Why Racing Drivers Shouldn't Be Allowed To Touch Our Road Cars
Every time I read an appraisal arguing why the Honda NSX is the best Japanese car ever - the first usable supercar - and the best thing to come out of Japan since Bulbasaur and Squirtle, I wince. Sooner or later, you’re going to read the S-word. Long before the 3.0-litre VTEC V6 kicks in (yo), it’s impossible to resist noting the Senna connection.
If you’re Honda, or a Honda fanboy, you’d want to play up the fact that the greatest talent ever to introduce arse to F1 seat tuned your only supercar. But for the rest of us, good as the NSX is, the Senna connection is over-egging the car’s myth. Yes, it showed Ferrari that emotional cars could be reliable, and showed Porsche that reliable cars could be emotional. But it’s mainly a wedge with a V6 and 276 horses. Let’s get some perspective here. And no, I don't know why he's driving an auto in the archive image above, either. Scandalous.

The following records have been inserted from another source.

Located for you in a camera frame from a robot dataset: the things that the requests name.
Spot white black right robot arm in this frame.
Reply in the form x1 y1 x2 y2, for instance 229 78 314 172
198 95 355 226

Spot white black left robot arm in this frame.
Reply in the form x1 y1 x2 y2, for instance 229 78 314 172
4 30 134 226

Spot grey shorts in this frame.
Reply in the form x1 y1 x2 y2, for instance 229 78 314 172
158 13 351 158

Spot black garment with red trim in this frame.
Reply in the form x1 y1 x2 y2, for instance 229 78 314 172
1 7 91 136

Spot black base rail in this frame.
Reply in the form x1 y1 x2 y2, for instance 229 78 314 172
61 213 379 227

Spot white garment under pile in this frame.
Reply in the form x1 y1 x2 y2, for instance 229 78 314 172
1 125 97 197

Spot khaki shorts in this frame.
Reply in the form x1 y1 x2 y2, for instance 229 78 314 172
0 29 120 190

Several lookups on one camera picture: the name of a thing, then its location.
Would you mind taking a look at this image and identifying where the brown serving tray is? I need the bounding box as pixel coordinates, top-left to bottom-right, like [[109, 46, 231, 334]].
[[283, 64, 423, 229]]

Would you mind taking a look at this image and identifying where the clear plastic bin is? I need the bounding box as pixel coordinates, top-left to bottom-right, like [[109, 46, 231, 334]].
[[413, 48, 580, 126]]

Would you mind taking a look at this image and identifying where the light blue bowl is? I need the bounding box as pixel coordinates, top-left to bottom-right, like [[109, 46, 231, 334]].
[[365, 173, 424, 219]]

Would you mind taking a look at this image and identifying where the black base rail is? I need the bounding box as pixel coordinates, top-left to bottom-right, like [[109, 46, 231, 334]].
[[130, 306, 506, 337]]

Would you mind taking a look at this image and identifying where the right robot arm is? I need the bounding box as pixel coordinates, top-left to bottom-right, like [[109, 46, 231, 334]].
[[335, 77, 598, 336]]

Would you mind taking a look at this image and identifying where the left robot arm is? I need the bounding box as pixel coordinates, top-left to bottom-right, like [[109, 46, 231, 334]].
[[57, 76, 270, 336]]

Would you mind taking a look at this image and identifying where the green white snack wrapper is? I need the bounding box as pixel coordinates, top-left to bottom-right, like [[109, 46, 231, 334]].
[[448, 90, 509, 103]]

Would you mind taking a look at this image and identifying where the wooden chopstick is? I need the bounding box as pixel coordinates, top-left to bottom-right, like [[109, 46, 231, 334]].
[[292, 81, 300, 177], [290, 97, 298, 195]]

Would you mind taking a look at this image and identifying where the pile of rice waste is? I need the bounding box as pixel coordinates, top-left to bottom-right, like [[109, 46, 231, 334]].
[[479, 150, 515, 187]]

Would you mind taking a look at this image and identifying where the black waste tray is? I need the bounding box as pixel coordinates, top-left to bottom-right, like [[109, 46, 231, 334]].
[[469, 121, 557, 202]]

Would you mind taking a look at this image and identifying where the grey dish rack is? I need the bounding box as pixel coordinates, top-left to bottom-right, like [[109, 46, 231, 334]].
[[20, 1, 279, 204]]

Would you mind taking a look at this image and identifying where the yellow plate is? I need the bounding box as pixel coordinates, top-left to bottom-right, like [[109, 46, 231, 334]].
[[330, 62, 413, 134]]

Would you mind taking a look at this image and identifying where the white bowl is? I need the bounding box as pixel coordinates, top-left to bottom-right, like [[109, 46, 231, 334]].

In truth, racing drivers shouldn’t really be allowed anywhere near road car development. Marketing types get a semi for the whole idea, but who else cares? First off, not the drivers. Ask any racing driver what they reckon about the road cars they're supposed to be endorsing, and on the whole, they’re none too impressed. Lewis Hamilton admitted in an interview with CAR earlier this year ‘I hate driving on the road. You drive.’ Damon Hill bought an Audi A3 when he retired, not a Lamborghini Diablo. Why? Because no road car can ever match the response of a racing car.
Infiniti is getting away with murder at this game. Thanks to a tenuous link with Red Bull’s engine suppliers, it’s got its name on the side of the RB9, and employed Seb Vettel as its ‘Director of Performance’. Apparently he’ll set up all future Infinitis to his own taste, including the new Q30, which is a hatchback crossover based on a Mercedes A-class hatchback. I bet Pointy Finger’s excited about that day at the office...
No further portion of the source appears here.